Task to complete —
Return every record exactly as it appears. Leave nothing out.

[Records from a collection]
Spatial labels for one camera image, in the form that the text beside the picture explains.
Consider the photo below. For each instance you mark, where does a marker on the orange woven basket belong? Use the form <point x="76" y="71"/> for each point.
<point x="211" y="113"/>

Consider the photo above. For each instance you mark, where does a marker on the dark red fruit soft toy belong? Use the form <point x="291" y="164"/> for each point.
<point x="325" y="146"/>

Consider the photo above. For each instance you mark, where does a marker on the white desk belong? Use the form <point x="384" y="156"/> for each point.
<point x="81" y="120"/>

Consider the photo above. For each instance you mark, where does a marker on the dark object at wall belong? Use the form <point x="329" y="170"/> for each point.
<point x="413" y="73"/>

Solution —
Spatial labels for one camera image, in the form that the text beside the picture explains.
Consider the photo below. For each instance you mark, where does a marker on the orange woven basket belong? Use the form <point x="76" y="71"/> for each point.
<point x="211" y="113"/>

Consider the photo above. For each instance you mark, where does a marker on the dark red fruit soft toy belong? Use the form <point x="291" y="164"/> for each point.
<point x="325" y="146"/>

Consider the photo above. For each instance you mark, where does a marker on the white desk belong? Use the form <point x="384" y="156"/> for each point.
<point x="81" y="120"/>

Consider the photo above. For each instance you mark, where does a marker on the dark object at wall belong? Use the form <point x="329" y="170"/> for each point.
<point x="413" y="73"/>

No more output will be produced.